Task instructions
Using the listing below, retype exactly the lines starting at the one with "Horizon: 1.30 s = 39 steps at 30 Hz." and ending at the one with "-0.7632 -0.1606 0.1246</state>", and include both.

Data

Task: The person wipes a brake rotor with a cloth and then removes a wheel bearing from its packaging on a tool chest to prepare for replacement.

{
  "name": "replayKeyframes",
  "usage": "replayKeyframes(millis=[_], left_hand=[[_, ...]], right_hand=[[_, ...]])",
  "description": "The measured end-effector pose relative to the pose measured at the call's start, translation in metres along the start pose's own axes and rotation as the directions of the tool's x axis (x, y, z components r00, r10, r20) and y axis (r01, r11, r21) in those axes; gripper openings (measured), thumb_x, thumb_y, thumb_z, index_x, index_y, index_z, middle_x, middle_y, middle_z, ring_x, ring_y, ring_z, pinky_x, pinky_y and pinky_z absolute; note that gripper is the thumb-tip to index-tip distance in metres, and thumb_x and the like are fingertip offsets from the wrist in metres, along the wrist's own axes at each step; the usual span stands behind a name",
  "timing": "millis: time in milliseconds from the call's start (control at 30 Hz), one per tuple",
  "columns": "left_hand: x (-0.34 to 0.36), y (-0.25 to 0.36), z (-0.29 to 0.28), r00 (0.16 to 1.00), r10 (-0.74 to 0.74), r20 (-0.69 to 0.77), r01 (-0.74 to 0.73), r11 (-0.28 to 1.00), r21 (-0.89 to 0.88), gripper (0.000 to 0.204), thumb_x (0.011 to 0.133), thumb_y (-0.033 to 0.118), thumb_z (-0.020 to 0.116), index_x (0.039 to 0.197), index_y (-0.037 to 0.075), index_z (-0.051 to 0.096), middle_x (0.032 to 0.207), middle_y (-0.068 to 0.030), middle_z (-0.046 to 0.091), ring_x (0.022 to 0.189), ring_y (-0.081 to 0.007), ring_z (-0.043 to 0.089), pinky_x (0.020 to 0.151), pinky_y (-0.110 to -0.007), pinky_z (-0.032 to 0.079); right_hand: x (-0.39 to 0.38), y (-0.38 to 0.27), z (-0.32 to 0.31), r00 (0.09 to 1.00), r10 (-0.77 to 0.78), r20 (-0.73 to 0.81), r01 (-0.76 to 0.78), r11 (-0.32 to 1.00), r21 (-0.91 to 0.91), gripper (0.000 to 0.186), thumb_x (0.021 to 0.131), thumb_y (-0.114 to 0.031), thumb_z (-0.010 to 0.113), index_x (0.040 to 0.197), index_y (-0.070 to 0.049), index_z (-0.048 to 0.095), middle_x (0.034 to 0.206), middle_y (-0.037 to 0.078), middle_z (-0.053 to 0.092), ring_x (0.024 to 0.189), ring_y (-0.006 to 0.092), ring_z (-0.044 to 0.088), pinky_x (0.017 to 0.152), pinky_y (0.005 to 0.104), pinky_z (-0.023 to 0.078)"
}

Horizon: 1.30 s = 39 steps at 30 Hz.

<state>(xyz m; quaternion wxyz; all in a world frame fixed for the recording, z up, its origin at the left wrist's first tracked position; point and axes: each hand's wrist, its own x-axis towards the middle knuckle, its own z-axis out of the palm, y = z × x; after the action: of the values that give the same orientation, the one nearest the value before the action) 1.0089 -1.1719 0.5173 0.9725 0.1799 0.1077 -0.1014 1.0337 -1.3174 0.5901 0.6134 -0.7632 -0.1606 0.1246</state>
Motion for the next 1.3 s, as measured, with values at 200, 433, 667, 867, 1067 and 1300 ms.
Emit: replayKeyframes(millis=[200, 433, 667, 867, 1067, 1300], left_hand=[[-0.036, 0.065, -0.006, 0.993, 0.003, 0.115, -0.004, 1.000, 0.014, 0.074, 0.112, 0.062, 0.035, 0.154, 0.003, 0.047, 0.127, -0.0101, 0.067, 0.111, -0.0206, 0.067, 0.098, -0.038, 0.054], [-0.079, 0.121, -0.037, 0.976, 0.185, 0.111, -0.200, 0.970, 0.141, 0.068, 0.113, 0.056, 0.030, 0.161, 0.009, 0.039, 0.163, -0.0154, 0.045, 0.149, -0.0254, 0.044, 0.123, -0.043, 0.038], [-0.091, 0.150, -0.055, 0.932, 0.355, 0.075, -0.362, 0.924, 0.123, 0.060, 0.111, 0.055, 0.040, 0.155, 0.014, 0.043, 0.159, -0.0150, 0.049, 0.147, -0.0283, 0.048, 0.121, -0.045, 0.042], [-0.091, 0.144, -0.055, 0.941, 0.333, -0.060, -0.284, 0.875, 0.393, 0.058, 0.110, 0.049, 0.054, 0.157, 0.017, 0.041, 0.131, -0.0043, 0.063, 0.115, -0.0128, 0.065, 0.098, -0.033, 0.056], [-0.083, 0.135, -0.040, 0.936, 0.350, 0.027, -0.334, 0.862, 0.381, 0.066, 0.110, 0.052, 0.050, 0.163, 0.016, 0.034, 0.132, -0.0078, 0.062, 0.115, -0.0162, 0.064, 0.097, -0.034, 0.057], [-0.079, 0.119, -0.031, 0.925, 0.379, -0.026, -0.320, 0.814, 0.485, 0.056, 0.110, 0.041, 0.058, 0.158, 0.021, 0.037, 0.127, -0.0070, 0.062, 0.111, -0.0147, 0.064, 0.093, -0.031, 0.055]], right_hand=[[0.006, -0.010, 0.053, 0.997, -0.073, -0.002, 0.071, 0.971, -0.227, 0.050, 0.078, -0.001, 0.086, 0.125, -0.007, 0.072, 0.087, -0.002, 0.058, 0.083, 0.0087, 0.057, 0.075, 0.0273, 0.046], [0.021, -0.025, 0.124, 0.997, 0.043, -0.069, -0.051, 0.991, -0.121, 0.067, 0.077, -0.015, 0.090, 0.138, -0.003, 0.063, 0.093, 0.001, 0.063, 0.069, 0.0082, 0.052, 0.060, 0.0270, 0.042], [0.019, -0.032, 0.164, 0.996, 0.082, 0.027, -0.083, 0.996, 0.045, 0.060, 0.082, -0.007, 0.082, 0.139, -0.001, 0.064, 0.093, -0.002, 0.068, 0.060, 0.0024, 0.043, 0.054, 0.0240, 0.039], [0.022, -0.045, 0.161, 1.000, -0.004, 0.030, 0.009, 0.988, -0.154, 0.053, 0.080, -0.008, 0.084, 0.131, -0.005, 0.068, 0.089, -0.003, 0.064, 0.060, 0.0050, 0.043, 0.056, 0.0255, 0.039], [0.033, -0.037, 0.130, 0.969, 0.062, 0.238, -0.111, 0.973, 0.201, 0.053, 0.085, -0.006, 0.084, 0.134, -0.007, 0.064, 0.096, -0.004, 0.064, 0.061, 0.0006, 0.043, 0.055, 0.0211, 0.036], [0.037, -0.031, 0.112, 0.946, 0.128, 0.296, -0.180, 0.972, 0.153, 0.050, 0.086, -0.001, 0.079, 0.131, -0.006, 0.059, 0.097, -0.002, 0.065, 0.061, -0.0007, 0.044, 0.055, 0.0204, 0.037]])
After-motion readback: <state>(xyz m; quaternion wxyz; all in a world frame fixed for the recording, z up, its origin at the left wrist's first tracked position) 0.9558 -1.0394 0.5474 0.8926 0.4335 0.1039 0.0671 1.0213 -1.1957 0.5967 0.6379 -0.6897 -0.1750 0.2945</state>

Solution
Horizon: 1.30 s = 39 steps at 30 Hz.

<state>(xyz m; quaternion wxyz; all in a world frame fixed for the recording, z up, its origin at the left wrist's first tracked position; point and axes: each hand's wrist, its own x-axis towards the middle knuckle, its own z-axis out of the palm, y = z × x; after the action: of the values that give the same orientation, the one nearest the value before the action) 1.0089 -1.1719 0.5173 0.9725 0.1799 0.1077 -0.1014 1.0337 -1.3174 0.5901 0.6134 -0.7632 -0.1606 0.1246</state>

Nothing else is part of this exercise.